Copy out the entries below exactly as they stand, but only from the line containing "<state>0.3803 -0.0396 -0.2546" through the line containing "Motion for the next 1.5".

Stored entries
'''
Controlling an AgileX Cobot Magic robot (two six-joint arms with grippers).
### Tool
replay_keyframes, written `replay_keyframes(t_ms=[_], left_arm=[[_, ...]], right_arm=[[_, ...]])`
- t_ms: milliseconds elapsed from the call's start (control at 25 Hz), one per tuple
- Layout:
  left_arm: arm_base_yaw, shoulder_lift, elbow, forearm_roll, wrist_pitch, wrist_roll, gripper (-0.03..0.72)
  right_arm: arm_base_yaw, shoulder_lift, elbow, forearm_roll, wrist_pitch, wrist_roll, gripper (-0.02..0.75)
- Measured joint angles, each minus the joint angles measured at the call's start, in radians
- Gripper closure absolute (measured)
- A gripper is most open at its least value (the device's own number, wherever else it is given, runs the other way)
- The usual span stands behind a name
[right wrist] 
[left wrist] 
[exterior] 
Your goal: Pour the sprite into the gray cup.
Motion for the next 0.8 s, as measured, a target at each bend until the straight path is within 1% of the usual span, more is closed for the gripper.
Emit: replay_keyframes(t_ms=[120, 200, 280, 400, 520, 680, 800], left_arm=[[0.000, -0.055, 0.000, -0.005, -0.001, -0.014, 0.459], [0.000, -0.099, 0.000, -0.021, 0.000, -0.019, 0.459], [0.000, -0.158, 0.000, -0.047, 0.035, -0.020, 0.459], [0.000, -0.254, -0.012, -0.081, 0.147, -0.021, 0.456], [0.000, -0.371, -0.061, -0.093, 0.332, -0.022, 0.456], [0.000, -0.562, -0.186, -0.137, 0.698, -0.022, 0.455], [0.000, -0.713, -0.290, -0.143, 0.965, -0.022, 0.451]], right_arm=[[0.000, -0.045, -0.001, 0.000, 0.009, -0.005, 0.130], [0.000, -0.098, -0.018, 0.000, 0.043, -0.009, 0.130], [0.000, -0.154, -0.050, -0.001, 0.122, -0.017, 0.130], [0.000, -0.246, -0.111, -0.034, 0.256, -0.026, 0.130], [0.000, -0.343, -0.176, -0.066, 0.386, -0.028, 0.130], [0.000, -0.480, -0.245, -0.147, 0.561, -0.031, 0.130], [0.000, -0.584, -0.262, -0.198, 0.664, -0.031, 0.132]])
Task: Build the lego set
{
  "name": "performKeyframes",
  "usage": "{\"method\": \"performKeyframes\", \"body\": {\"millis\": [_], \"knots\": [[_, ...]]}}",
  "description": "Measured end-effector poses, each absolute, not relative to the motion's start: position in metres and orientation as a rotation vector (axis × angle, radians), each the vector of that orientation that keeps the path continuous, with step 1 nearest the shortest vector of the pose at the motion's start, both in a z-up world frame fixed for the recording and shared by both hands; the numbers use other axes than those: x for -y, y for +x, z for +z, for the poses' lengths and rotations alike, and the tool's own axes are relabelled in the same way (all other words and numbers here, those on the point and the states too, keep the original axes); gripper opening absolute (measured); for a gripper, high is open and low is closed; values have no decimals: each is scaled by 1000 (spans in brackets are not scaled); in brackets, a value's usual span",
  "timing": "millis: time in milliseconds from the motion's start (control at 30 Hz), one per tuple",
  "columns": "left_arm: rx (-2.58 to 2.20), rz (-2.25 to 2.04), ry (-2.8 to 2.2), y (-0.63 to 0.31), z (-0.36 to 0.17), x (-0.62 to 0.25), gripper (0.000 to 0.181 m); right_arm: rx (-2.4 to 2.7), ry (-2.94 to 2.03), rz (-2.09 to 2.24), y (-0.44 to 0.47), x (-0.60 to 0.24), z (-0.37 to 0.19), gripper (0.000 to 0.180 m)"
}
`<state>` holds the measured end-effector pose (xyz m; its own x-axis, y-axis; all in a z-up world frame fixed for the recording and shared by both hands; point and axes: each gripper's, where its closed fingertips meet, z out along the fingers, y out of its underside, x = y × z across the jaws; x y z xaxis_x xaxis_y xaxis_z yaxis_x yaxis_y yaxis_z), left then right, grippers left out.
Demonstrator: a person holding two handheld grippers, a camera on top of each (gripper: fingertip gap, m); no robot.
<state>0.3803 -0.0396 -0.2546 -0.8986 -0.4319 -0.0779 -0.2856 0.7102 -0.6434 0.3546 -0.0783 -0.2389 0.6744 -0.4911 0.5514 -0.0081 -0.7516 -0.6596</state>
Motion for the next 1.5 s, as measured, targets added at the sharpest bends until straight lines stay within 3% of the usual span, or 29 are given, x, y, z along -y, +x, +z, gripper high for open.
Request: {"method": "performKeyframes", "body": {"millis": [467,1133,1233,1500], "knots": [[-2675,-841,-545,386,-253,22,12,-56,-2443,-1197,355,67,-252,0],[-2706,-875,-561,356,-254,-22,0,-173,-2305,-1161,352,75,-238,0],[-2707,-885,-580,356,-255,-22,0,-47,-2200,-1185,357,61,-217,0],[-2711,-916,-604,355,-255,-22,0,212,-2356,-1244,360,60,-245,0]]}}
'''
▶ The completed task:
<state>0.3803 -0.0396 -0.2546 -0.8986 -0.4319 -0.0779 -0.2856 0.7102 -0.6434 0.3546 -0.0783 -0.2389 0.6744 -0.4911 0.5514 -0.0081 -0.7516 -0.6596</state>
Motion for the next 1.5 s, as measured, targets added at the sharpest bends until straight lines stay within 3% of the usual span, or 29 are given, x, y, z along -y, +x, +z, gripper high for open.

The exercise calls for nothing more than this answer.